== GOAL OF THE EXERCISE ==
Output the lines of the records exactly, from the first through the one containing "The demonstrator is". Omit all pictures.

Dataset records:
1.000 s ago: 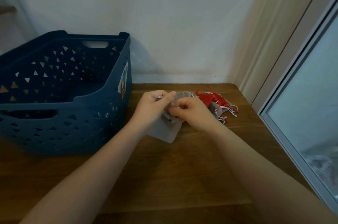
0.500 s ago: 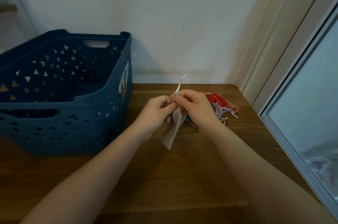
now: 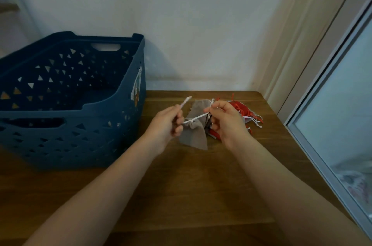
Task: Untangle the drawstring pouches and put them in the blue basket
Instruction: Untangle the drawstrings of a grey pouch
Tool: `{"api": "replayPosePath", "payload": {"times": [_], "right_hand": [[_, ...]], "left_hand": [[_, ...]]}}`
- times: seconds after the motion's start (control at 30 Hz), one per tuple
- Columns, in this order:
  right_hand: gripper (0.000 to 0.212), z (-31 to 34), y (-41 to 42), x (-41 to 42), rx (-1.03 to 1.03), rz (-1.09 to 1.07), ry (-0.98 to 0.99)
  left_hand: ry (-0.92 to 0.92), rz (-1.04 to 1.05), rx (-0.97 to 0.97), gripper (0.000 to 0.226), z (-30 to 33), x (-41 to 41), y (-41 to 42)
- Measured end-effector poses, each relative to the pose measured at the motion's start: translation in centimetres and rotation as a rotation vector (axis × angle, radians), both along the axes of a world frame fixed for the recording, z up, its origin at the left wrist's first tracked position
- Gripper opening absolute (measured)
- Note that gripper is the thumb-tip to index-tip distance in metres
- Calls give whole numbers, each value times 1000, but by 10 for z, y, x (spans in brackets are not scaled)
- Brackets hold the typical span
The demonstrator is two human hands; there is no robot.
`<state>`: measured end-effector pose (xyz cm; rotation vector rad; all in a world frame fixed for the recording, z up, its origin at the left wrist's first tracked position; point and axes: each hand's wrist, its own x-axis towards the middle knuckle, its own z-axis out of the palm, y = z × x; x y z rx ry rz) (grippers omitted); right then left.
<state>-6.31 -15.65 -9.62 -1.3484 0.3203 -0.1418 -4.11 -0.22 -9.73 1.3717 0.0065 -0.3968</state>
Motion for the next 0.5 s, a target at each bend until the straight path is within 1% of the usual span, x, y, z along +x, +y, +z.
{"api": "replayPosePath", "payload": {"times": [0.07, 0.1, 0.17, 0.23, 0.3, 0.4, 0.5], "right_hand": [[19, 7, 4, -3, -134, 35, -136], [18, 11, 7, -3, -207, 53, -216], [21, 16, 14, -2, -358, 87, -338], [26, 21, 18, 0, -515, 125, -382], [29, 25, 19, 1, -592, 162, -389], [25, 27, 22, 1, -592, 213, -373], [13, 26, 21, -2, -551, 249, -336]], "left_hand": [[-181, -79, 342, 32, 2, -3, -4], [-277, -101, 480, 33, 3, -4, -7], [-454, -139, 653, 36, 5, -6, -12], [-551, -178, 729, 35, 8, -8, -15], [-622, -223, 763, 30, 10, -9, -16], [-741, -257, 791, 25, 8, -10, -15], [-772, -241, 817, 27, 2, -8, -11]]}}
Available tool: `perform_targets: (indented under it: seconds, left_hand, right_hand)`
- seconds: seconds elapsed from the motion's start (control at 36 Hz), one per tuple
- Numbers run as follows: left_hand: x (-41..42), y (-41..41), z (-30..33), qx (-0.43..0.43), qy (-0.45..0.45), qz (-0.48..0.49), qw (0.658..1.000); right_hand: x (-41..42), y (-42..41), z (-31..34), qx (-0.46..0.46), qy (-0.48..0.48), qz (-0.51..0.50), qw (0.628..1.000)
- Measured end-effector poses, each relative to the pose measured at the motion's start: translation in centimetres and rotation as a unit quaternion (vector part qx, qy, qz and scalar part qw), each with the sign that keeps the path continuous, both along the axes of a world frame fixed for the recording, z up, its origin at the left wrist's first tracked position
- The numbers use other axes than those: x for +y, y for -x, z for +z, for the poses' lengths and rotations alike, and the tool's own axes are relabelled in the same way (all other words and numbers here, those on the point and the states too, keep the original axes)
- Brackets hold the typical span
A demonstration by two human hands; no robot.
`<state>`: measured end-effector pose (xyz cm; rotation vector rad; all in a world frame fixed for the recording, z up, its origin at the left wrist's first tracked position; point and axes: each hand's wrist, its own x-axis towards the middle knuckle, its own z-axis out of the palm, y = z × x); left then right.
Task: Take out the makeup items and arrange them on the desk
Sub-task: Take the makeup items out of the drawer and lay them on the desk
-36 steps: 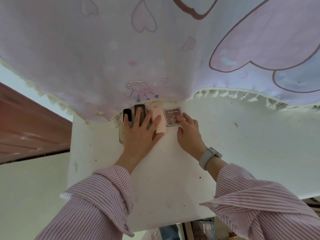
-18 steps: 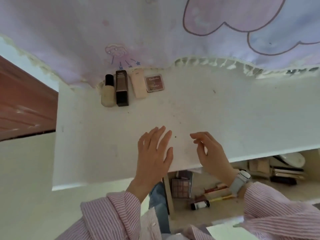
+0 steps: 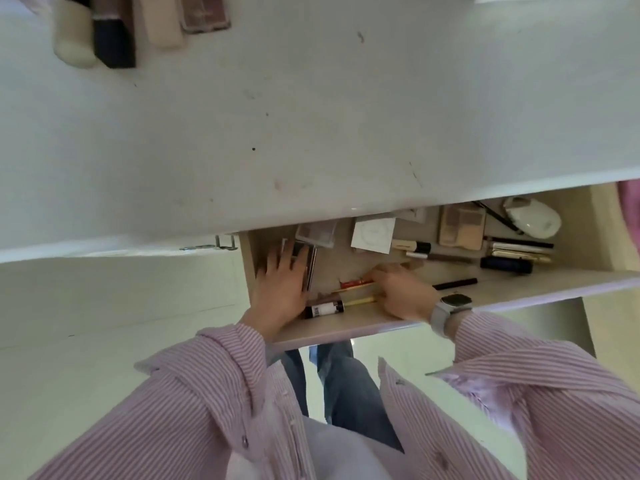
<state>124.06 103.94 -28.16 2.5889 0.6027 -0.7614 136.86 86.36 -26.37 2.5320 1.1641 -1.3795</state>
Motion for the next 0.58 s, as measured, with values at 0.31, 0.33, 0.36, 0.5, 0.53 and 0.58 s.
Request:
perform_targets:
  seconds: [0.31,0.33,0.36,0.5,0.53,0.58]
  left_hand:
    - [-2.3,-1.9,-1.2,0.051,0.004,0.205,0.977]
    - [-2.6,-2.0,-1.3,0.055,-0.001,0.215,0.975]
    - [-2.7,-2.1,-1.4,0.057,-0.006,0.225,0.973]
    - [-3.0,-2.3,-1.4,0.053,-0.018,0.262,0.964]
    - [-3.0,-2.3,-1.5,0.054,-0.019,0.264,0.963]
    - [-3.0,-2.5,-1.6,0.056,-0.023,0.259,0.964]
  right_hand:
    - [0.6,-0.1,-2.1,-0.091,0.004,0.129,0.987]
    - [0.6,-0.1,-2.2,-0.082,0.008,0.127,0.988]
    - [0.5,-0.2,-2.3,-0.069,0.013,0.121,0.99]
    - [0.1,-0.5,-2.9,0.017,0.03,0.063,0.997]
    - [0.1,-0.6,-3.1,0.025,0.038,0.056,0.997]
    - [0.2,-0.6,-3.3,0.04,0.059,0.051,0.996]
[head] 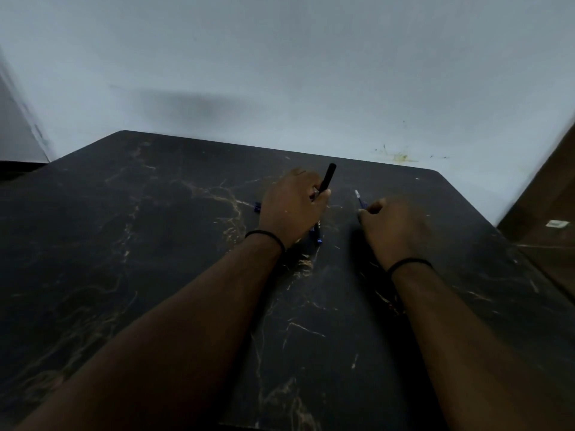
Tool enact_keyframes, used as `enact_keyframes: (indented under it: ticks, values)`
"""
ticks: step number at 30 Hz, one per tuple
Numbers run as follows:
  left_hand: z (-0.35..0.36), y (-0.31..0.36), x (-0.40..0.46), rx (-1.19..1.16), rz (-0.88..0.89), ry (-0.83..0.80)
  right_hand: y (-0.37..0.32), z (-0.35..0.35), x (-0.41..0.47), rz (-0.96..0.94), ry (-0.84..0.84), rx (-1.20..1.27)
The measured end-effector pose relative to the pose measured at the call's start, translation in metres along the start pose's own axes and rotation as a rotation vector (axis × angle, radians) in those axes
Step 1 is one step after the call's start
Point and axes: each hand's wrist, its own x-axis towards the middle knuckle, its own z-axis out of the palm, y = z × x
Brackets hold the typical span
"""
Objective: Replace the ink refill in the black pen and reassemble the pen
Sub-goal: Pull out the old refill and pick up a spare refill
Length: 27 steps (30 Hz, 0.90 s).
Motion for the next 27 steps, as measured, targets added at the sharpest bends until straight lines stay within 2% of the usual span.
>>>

== YOUR RESPONSE ==
1.000 s ago: 
0.500 s ago: 
now: 
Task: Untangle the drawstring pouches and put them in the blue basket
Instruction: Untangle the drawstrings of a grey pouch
Tool: `{"api": "replayPosePath", "payload": {"times": [_], "right_hand": [[_, ...]], "left_hand": [[_, ...]]}}`
- times: seconds after the motion's start (control at 30 Hz), one per tuple
- Columns, in this order:
  right_hand: gripper (0.000 to 0.212), z (-31 to 34), y (-41 to 42), x (-41 to 42), rx (-1.03 to 1.03), rz (-1.09 to 1.07), ry (-0.98 to 0.99)
  left_hand: ry (-0.92 to 0.92), rz (-1.04 to 1.05), rx (-0.97 to 0.97), gripper (0.000 to 0.226), z (-30 to 33), x (-41 to 41), y (-41 to 42)
- Measured end-effector poses, each relative to the pose measured at the motion's start: translation in centimetres and rotation as a rotation vector (axis × angle, radians), both along the axes of a world frame fixed for the recording, z up, its origin at the left wrist's first tracked position
- Gripper opening absolute (measured)
- Note that gripper is the thumb-tip to index-tip distance in metres
- Calls give whole numbers, each value times 1000, but by 10 for z, y, x (spans in brackets are not scaled)
- Brackets hold the typical span
The demonstrator is two human hands; there is no robot.

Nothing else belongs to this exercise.